What you will do: What you return must be an exact copy of the lines in the listing below between the line holding "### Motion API" and the line holding "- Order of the", inclusive, and nothing more.

Given data:
____
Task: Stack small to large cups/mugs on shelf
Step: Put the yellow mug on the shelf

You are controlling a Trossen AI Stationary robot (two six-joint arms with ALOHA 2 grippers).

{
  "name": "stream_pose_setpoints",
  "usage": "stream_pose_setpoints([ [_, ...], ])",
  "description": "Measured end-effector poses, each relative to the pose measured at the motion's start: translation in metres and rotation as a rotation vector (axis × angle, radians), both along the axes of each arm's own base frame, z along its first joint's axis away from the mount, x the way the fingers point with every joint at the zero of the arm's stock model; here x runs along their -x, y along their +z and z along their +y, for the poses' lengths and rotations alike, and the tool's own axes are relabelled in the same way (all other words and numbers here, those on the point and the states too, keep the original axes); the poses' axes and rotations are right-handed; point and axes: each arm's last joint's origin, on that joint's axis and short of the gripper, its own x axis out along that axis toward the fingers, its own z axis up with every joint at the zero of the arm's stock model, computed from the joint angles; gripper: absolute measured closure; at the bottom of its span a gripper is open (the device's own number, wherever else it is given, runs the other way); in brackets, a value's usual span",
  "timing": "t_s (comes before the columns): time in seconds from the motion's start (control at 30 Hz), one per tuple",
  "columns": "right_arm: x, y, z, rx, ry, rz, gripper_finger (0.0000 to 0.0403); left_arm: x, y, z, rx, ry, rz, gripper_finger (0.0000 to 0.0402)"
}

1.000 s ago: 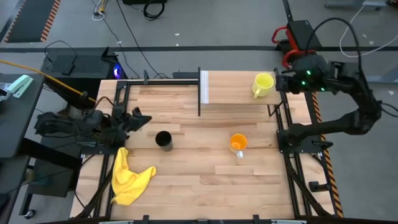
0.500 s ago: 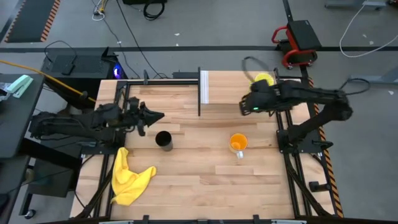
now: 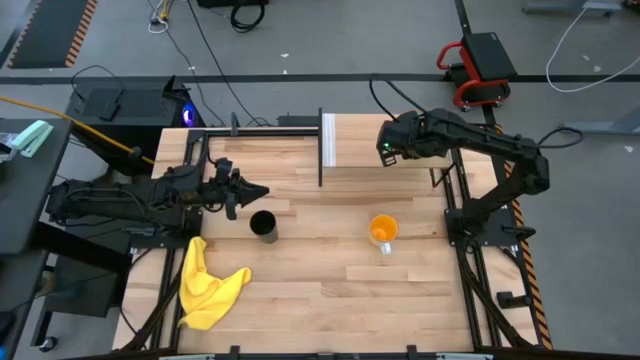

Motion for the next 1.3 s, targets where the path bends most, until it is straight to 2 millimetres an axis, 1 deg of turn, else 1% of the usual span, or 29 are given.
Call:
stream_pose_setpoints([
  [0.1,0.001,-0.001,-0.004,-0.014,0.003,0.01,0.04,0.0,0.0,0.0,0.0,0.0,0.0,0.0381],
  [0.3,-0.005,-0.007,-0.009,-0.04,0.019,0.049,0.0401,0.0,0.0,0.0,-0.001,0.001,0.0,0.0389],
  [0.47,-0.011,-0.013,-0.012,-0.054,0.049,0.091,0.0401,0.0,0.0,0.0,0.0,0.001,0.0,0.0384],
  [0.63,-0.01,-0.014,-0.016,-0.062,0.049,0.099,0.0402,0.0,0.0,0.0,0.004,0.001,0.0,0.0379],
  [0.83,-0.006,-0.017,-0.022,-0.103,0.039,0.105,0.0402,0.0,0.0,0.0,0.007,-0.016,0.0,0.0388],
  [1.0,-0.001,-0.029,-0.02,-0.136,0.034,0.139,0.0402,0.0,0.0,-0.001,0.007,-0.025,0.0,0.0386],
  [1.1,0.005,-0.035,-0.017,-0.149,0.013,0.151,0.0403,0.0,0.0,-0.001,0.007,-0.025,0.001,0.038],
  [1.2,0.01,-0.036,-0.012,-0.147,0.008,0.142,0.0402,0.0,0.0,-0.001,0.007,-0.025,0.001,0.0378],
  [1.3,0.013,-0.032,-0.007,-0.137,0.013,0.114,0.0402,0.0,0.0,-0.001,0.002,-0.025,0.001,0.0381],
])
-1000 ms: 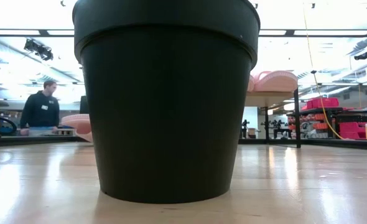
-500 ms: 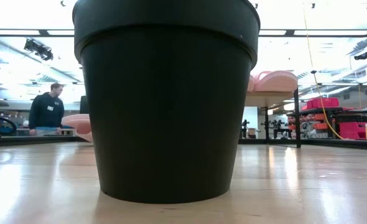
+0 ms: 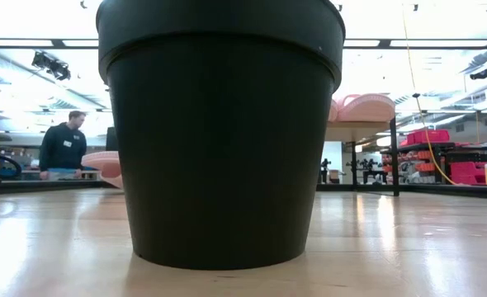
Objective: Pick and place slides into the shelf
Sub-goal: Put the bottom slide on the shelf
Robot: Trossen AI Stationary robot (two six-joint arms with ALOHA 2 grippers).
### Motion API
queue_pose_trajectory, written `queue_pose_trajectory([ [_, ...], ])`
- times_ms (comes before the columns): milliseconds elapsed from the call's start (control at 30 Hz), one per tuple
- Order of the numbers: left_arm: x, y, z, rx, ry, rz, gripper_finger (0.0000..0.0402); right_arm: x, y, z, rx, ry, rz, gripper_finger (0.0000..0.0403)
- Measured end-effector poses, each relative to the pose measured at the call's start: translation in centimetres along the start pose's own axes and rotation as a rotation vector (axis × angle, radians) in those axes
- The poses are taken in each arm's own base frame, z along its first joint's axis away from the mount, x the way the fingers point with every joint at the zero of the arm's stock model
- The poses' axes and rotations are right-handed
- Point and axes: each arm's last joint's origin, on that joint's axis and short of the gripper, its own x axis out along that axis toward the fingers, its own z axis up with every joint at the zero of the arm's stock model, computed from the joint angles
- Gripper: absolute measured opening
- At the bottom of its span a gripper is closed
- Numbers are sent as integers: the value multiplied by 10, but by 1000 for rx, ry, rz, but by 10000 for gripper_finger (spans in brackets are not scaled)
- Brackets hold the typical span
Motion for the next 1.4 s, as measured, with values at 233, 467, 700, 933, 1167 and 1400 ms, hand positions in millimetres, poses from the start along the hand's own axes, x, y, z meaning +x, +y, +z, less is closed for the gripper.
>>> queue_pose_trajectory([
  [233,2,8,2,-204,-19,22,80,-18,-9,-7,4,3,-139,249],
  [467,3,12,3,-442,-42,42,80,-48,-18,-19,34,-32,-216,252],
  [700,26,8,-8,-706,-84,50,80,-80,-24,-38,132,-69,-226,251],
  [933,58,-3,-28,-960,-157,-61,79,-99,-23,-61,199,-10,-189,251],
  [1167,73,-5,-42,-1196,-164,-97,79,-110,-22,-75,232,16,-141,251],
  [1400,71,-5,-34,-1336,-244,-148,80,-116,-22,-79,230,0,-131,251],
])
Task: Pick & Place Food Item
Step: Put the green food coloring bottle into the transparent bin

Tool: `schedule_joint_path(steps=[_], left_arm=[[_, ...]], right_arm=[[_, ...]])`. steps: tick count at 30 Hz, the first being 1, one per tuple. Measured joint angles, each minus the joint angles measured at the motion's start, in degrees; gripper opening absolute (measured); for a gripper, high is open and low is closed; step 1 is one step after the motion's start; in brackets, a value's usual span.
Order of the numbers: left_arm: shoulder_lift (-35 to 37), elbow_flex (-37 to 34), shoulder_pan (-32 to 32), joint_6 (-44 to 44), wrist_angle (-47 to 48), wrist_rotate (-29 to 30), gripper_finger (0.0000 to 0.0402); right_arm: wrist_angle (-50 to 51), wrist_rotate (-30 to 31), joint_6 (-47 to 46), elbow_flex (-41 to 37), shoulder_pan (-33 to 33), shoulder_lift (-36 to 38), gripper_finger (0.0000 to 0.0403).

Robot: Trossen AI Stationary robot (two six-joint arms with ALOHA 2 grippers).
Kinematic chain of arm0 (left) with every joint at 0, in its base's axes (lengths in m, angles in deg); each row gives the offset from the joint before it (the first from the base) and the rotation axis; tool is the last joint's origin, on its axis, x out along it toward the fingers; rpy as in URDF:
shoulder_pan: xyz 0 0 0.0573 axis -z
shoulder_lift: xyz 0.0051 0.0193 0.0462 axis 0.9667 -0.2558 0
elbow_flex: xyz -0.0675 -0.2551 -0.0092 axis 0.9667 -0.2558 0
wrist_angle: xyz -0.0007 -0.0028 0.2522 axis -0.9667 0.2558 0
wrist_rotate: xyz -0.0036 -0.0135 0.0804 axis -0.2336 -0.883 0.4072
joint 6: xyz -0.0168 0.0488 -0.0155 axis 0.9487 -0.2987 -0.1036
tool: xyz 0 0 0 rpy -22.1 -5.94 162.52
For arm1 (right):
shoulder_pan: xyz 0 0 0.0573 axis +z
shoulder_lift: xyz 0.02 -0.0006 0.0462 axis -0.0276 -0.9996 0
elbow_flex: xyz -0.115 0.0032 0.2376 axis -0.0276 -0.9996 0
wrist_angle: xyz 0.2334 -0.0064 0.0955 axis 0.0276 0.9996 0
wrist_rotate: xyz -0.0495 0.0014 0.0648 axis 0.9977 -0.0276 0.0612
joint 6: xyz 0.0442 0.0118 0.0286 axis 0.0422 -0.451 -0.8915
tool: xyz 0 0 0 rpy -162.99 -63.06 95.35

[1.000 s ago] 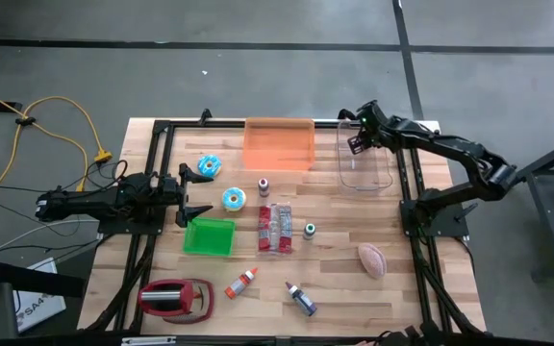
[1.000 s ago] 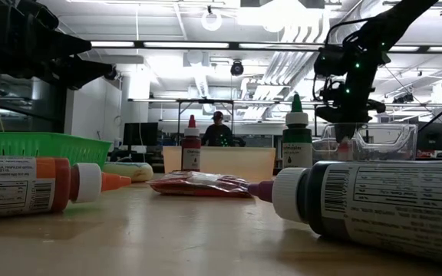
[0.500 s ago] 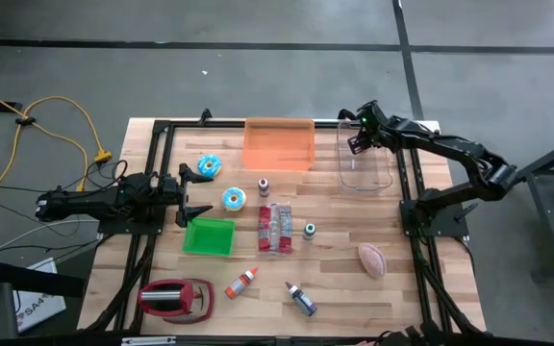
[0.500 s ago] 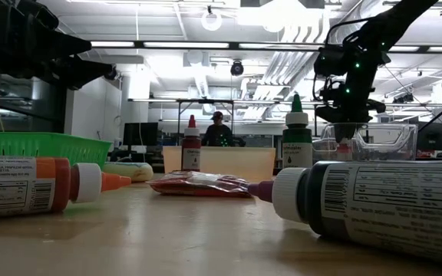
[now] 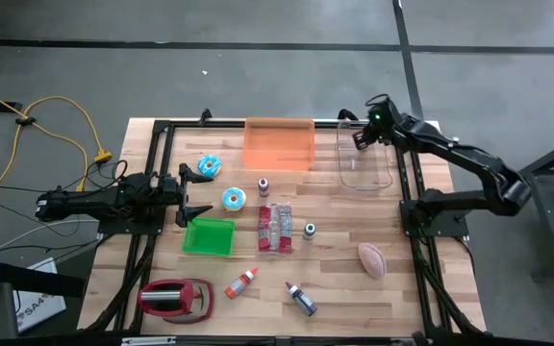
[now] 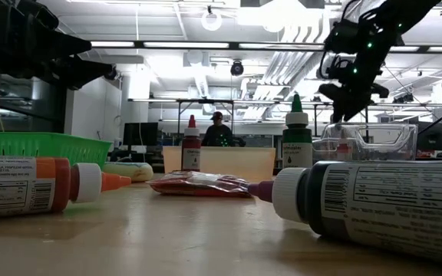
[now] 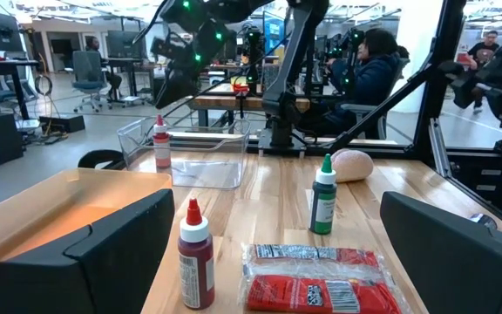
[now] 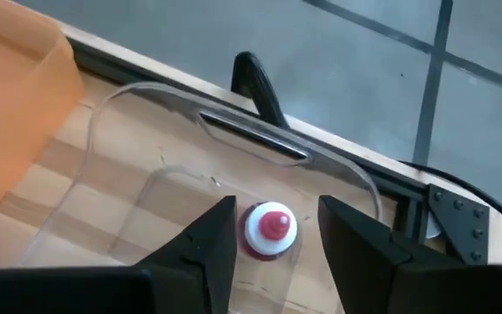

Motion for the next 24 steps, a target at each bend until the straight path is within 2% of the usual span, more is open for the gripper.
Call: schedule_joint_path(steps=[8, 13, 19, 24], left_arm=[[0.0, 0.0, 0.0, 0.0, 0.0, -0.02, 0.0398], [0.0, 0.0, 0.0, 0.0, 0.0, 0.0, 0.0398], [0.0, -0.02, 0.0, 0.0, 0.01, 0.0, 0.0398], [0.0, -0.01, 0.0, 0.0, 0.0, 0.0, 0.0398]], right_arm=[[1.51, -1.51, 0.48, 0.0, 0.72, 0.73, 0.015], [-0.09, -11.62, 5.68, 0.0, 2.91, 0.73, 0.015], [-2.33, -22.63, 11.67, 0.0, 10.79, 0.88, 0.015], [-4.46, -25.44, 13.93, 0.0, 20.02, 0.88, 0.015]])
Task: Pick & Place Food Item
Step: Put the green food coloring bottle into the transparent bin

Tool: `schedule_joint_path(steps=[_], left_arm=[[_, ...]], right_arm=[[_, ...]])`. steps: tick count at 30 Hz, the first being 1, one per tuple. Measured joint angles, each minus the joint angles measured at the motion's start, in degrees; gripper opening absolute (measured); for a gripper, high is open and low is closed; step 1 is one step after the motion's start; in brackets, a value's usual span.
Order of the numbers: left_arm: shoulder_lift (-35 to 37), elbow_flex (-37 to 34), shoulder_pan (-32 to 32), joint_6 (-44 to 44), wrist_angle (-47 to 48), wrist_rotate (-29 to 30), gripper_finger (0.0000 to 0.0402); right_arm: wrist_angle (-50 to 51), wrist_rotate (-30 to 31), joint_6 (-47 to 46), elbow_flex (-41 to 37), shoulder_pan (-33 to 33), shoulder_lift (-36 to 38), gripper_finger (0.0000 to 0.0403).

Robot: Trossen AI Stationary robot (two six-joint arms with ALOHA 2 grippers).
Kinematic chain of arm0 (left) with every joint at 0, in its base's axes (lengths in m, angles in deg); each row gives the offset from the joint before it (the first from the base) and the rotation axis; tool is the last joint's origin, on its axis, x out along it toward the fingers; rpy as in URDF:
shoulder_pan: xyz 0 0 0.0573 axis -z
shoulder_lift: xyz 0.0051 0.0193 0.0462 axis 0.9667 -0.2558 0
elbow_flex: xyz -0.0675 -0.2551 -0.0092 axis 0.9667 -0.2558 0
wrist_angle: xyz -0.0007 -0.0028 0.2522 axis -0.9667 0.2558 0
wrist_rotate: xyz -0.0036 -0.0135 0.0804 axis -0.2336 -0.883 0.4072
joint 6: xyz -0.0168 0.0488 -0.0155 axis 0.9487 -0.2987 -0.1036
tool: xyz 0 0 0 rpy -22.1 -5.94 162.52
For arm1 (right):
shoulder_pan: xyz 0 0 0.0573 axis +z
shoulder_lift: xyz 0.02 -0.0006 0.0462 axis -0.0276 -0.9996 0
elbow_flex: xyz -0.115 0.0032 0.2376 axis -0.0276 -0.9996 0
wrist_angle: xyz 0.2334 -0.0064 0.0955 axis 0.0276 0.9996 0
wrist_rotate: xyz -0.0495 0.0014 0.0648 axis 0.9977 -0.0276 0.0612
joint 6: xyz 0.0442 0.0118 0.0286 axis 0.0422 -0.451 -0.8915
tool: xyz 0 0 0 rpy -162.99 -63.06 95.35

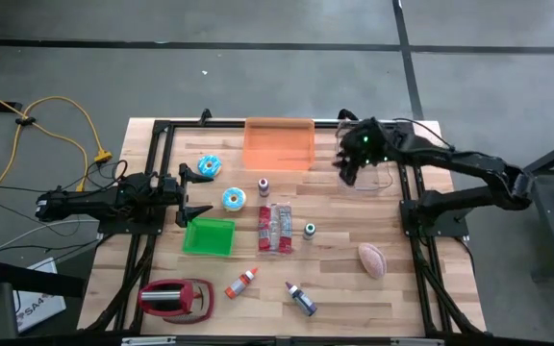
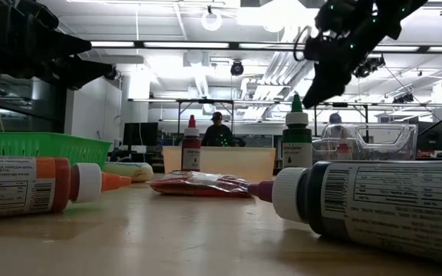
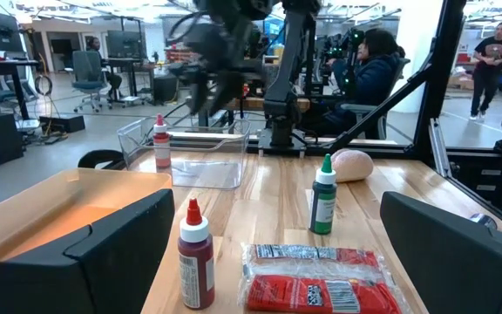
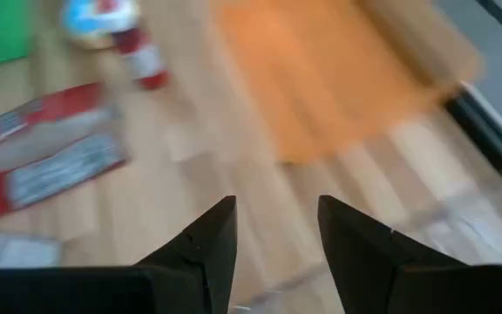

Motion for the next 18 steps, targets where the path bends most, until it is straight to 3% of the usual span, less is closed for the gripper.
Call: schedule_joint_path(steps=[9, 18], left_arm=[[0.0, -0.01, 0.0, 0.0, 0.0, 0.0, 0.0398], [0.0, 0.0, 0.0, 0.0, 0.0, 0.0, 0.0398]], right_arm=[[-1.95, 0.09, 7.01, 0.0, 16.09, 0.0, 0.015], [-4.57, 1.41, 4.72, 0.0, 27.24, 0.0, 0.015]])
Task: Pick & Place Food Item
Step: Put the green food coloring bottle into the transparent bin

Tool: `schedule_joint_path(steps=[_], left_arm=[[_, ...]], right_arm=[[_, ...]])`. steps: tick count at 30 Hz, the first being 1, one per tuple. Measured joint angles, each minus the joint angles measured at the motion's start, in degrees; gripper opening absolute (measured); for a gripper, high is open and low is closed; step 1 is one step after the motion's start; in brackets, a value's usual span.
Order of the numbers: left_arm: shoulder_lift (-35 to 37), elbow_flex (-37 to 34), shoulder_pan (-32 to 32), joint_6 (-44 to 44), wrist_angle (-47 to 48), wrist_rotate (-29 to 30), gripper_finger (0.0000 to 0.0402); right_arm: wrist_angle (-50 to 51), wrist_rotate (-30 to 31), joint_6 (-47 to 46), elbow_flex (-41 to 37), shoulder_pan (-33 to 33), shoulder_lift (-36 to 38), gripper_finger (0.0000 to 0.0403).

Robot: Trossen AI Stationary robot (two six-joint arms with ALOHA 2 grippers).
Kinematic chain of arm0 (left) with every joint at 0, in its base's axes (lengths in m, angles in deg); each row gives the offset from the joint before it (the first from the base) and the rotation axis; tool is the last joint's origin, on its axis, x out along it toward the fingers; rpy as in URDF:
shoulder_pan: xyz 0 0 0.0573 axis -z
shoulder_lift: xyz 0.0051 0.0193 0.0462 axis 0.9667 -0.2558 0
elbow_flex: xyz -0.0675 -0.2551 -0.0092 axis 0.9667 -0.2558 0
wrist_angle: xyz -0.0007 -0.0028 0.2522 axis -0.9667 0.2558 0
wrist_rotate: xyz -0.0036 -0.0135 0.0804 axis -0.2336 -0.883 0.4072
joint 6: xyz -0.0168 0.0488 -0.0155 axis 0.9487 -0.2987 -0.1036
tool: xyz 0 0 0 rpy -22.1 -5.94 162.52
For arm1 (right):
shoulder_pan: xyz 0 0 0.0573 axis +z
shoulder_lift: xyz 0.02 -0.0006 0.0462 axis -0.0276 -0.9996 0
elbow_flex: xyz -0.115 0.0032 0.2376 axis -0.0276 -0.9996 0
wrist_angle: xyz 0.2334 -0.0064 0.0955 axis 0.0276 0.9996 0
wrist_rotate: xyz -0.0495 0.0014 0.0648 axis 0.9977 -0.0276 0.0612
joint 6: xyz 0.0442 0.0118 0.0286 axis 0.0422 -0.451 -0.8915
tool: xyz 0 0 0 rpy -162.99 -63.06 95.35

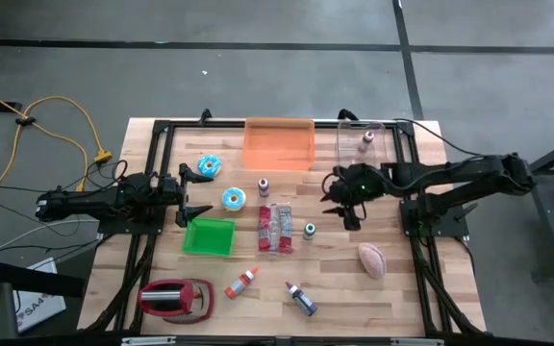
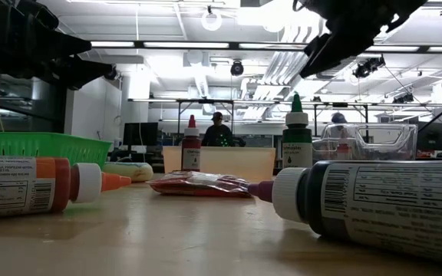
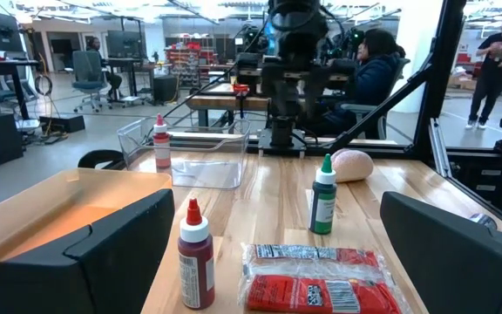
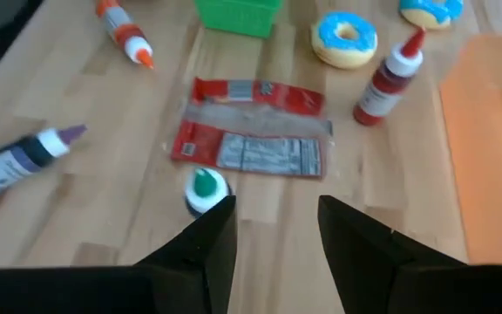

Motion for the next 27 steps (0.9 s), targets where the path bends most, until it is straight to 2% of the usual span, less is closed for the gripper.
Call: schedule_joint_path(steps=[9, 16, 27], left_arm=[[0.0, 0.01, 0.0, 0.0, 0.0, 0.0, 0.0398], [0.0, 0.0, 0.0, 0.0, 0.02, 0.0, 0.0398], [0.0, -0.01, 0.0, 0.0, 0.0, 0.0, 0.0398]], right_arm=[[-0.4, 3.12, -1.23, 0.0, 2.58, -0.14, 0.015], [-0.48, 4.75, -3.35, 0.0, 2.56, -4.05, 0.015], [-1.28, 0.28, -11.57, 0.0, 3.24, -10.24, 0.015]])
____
Result:
### Motion API
queue_pose_trajectory, written `queue_pose_trajectory([ [_, ...], ])`
- times_ms (comes before the columns): milliseconds elapsed from the call's start (control at 30 Hz), one per tuple
- Order of the numbers: left_arm: x, y, z, rx, ry, rz, gripper_finger (0.0000..0.0402); right_arm: x, y, z, rx, ry, rz, gripper_finger (0.0000..0.0403)

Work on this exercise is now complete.